Après s’être installés à l’hôtel, nous sommes sortis pour visiter la ville dans l’après-midi. Sofia ayant peu d’intérêt et surtout étant très fatigués tous les deux, nous sommes retournés à l’hôtel pour faire une petite sieste qui s’est finalement avérée durer plus de deux heures…

Le centre de Sofia

Nous avons un peu joué de musique en attendant Vivien (qui vit à Londres) qui a fini par arriver en taxi, énervé car il a du payer la course 6 fois le prix. Nous avons décidé d’aller nous détendre en mangeant au centre ville. Nous avons trouvé une sorte de bar-restaurant plutôt huppé mais vraiment pas cher, ce qui nous a donné une idée du niveau de vie. Nous avons goûté les kebaptchetas, sortes de des boulettes de viandes roulées en saucisse.

Notre première bière

Le lendemain matin, nous avons eu le droit à un petit déjeuner jambon, fromage et tomates du jardin de la sympathique propriétaire avec qui nous avons discuté une bonne heure en anglais. Nous avons compris pourquoi sa fille nous a accueillis dans un très bon français la veille : elle a fait ses études à Lyon !
Cette dame ne fait pas partie de ces nostalgiques de l’époque communiste, ce qui est compréhensible car le gouvernement lui a rendu les biens de ses grands-parents confisqués 50 ans auparavant, dont la maison qu’elle a transformé en hôtel et une vieille usine en ruine à l’extérieur de la ville.

Sveti Aleksandar Nevski

Ensuite, nous avons visité un peu Sofia tous les trois, mais pas trop longtemps car nous avions rendez-vous à l’aéroport pour récupérer la voiture de location, une Ford Fiesta déjà bien usée, avec pas mal de petites griffures sur la carrosserie et plus de 130 000 km compteur. Mais avant nous avons du attendre presque 2H à l’extérieur de l’aéroport à cause d’une alerte à la bombe.

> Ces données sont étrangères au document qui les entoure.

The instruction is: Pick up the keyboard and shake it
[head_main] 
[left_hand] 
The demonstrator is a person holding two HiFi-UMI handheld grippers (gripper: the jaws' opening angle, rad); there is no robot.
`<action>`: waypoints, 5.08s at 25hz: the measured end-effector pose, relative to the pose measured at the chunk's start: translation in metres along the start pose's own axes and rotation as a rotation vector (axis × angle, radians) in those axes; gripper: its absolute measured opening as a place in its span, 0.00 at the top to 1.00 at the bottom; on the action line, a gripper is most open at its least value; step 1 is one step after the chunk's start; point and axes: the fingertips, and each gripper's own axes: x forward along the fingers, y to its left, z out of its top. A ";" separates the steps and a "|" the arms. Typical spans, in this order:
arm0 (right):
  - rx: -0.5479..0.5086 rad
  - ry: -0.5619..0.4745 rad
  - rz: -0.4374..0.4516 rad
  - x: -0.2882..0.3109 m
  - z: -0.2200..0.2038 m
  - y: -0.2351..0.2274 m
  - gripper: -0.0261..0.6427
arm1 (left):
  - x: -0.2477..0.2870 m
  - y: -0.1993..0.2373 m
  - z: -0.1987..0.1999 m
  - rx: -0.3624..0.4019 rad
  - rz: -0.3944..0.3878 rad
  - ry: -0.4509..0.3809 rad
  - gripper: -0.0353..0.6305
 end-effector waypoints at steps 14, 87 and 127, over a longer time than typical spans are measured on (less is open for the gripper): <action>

Une fois les clés de la voiture en poche, nous sommes partis à la chasse au supermarché. Ça n’a pas été facile, mais nous avons fini par trouver où faire nos courses.

La voiture

La sortie de Sofia a été épique. C’est bien simple : il n’y a tout simplement aucun panneau indicateur !!! Armés de patience, de chance et d’une boussole, nous avons fini par rejoindre le monastère de Rila sur une route de bien meilleure qualité qu’attendu ; même si nous avons du traverser un chantier d’autoroute, carrément sur une route en terre au milieu des bulldozers.

Monastère de Rila

Le monastère de Rila est magnifique à l’heure où nous sommes arrivés (19H) et il était presque désert. Il y avait tout juste une demi-douzaine de touristes et un pope.

Un pope

Nous nous sommes ensuite trouvé un endroit à l’écart pour planter la tente et passer une belle soirée à regarder les étoiles filantes, jouer de la musique, discuter et boire sans modération. Ce matin, après ma dure nuit et ma gueule de bois, j’ai réclamé à ce que ce soit un autre qui dorme dans la voiture la prochaine fois (la tente n’a que 2 places). Mais la beauté de l’endroit compense tout.